Last week we had a scare. My baby (he’s 6, but y’know..always my baby?) was taken ill suddenly with acute pain which resulted in an emergency trip to the doctors then the hospital.
We rode a whole roller-coaster of emotions that day, from scared to worry, upset and thankfully relief.
Tears were frequent, stress was felt (i am now even greyer than last week, plus i had to cancel my hair colour appointment.. oh the irony.) and by the end of the very highly emotive day, I was exhausted, mentally and physically.
After Neo was safely deposited in to bed and snuggled within an inch of his life, I sat on my sofa, with Poldark on Netflix ( I know I’m a bit slow to the game on that one, but ooo its very good*.) my Tablet on, internet tabs open.
And i started to shop.
I browsed fiercely, all my favourite haunts, Shopbop, La Redoute, Asos, H&M…. the usuals.
I added things to my virtual cart in each online store, I opened tab after tab and investigated piece of clothing after pieces of clothing.
At first i was just going through store after store, looking at item after item, before i stopped to actually think about what i was doing.
Internet shopping is my vice.
It is my comfort blanket. And when times get tough, i like to zone out and online-shop to ease the stress.
I think its because it feels like when i shop, i’m removing my minds clutter from the day. I start to think of outfits adding new items and things that would work well together.
It is my creative outlet, just as a painter would paint, I mentally prepare outfits and then imaginary shop for them.
Except sometimes the imaginary shop turns in to actual shopping.
And you end up with parcels being delivered to your door along with the impending guilt.
The couriers imparting packages as well as moral culpability (not sure they’re acutely aware of that, although my local courier lady knows me on first name terms..), as when they hand over the goods there is of course a mixture of feelings: the rush of excitement over your next fix, delight over a bargain, but also the bitter thoughts of do i even need this, can i afford it and will i even wear it.
Then comes the trying on, wanting/rejecting and then keeping/returning with all the same feelings as above. Happiness over your new found glorious dress, guilt over the fact that you really don’t need another dress and of course justification..”Well i’ve worked hard for this and it’s been a tough week”.
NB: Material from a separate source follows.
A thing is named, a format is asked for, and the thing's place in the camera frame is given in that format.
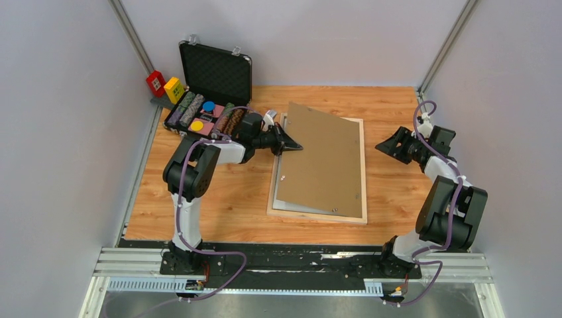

I have felt ALL the emotions.
I can only talk first hand about this. As a previous prolific shopper I know I’m a culprit to serial shopping, and emotional purchases are my Achilles heel. Consumerism is a vicious circle of constantly needing more and never being satisfied with what you have.
And even with my capsule wardrobe reigning me in a lot, I do still have those days when a purchase is what my brain craves to appease it.
Whats brought this more to light for me lately is Black Friday, which has now turned in to a whole week long event of sales and cheap purchases being encouraged by the retail trades. Multiple emails dropped in to my inbox hourly over the past weekend.
And yes I may have made a frivolous purchase or two.
But i’m going to mark it down as a learning curve. Purchasing isn’t always a bad thing and well, a treat can be completely harmless and enjoyable. But I think I want to be mindful of my purchases rather than finding myself cyber browsing for hours on end for no apparent reason.
I am just about to embark on my Winter Capsule and so will abstain from shopping so much, getting back on track with wearing and enjoying what i own.
And the next time I feel a bit emosh.. I’m going to try and pour that energy in to something else.
When do you shop? Are you an Emotional Shopper like me?
* Sidenote, period dramas are also my vice/comfort blanket apparently, Downton Abby is never far away.